__Material for this task__.
============================================================
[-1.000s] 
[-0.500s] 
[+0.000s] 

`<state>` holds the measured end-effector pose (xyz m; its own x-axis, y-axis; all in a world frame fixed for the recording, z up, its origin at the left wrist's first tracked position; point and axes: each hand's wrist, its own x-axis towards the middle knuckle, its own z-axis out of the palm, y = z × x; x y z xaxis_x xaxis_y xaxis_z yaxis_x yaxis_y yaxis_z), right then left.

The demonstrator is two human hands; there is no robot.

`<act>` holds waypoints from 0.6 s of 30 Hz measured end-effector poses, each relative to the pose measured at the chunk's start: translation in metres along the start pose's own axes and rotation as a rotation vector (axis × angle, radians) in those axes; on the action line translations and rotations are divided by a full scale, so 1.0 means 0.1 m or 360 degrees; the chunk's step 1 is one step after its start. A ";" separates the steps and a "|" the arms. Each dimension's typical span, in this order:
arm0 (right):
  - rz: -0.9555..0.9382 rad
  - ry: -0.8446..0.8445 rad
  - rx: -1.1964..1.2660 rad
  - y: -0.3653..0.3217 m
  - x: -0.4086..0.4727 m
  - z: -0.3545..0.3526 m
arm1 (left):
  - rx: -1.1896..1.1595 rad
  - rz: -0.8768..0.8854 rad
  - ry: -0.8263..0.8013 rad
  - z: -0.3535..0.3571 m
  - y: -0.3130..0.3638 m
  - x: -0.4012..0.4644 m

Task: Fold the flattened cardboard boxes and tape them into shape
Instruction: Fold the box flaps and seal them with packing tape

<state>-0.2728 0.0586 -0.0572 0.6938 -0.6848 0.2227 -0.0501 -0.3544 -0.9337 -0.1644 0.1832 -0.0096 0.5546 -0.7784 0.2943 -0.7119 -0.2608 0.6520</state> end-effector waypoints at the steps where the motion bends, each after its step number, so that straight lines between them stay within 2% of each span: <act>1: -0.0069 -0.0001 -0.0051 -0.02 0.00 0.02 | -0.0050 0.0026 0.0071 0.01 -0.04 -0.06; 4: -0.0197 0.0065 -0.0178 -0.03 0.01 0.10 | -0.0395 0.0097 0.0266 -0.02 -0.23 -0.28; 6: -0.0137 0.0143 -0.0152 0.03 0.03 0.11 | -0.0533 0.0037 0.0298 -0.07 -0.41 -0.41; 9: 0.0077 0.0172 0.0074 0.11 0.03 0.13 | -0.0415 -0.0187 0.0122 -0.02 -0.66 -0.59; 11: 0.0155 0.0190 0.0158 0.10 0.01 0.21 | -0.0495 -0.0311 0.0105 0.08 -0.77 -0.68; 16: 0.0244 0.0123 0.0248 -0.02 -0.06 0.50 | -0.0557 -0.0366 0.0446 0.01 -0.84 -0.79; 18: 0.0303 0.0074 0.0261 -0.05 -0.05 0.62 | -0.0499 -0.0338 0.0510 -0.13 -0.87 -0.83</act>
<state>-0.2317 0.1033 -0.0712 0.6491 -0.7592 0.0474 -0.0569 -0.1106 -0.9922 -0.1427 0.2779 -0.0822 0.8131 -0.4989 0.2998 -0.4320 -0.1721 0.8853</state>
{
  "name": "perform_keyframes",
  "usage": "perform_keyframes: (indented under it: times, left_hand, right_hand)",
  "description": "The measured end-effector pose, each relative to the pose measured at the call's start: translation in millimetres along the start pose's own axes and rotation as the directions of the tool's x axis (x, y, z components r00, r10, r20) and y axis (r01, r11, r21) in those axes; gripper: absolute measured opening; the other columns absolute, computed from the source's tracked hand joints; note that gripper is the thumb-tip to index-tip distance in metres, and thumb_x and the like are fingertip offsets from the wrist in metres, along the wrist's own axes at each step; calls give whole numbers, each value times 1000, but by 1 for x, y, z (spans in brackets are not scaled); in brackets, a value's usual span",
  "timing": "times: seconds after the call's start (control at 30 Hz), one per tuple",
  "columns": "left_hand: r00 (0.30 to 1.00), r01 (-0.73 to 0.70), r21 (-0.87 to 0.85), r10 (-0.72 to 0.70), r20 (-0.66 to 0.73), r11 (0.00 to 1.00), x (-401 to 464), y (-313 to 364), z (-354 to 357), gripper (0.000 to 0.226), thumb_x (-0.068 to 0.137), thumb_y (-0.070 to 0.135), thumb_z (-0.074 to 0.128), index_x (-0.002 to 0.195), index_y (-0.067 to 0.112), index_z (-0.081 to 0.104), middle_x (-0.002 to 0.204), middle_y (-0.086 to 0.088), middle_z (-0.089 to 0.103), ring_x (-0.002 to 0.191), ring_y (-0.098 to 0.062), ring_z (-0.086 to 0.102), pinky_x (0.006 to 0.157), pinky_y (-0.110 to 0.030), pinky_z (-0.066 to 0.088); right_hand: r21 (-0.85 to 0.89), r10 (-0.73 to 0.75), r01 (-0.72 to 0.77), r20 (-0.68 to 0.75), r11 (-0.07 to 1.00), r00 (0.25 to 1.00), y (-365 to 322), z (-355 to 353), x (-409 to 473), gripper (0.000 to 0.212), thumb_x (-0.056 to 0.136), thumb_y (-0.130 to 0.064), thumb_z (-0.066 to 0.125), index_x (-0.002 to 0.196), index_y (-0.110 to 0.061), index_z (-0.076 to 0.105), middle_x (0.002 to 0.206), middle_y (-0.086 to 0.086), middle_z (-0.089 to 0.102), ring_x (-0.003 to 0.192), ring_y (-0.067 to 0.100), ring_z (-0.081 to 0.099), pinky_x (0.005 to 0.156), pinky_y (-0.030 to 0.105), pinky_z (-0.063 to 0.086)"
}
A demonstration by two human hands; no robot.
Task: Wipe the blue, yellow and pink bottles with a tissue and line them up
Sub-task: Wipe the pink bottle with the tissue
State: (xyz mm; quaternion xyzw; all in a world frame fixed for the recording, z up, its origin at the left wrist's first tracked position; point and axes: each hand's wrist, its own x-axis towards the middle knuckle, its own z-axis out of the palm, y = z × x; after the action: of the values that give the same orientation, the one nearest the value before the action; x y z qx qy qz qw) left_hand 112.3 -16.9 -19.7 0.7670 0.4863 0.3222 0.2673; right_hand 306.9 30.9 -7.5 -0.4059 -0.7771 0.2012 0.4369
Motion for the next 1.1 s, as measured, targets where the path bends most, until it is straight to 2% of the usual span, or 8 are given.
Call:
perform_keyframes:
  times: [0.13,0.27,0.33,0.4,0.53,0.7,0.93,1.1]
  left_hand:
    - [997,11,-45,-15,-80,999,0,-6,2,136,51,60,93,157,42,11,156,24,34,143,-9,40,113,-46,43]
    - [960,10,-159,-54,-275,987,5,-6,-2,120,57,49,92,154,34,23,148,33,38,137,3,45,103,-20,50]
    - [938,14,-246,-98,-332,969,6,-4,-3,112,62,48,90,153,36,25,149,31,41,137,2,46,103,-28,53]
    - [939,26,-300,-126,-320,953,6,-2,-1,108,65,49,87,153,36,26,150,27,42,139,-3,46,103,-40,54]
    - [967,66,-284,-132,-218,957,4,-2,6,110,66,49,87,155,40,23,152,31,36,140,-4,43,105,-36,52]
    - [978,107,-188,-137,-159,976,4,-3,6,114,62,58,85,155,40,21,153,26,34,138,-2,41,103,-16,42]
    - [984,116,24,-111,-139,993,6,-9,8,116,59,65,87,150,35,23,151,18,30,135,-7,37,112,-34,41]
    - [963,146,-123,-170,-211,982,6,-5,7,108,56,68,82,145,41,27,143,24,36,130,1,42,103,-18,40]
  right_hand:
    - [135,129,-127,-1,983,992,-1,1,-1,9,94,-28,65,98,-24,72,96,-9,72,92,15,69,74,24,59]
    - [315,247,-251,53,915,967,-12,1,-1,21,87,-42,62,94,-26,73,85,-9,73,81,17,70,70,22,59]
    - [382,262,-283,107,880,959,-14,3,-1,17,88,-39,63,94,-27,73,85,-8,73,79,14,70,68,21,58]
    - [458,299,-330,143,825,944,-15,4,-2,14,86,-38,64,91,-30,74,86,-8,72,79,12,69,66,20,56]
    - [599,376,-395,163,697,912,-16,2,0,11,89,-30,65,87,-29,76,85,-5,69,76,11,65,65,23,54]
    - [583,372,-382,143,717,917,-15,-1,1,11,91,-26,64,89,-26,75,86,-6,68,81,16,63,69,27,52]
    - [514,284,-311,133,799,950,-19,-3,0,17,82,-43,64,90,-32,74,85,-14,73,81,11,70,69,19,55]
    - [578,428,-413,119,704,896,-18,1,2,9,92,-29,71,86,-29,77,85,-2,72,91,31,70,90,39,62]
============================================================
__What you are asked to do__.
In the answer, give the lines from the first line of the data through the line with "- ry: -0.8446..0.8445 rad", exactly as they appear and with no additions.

__Solution to the exercise__.
[-1.000s] 
[-0.500s] 
[+0.000s] 

`<state>` holds the measured end-effector pose (xyz m; its own x-axis, y-axis; all in a world frame fixed for the recording, z up, its origin at the left wrist's first tracked position; point and axes: each hand's wrist, its own x-axis towards the middle knuckle, its own z-axis out of the palm, y = z × x; x y z xaxis_x xaxis_y xaxis_z yaxis_x yaxis_y yaxis_z), right then left.

The demonstrator is two human hands; there is no robot.

`<act>` holds waypoints from 0.6 s of 30 Hz measured end-effector poses, each relative to the pose measured at the chunk's start: translation in metres along the start pose's own axes and rotation as a rotation vector (axis × angle, radians) in those axes; on the action line translations and rotations are divided by a full scale, so 1.0 means 0.1 m or 360 degrees; the chunk's step 1 is one step after its start. A ";" separates the steps and a "|" the arms. Each dimension's typical span, in this order:
arm0 (right):
  - rz: -0.9555..0.9382 rad
  - ry: -0.8446..0.8445 rad

The exercise has been answered in full.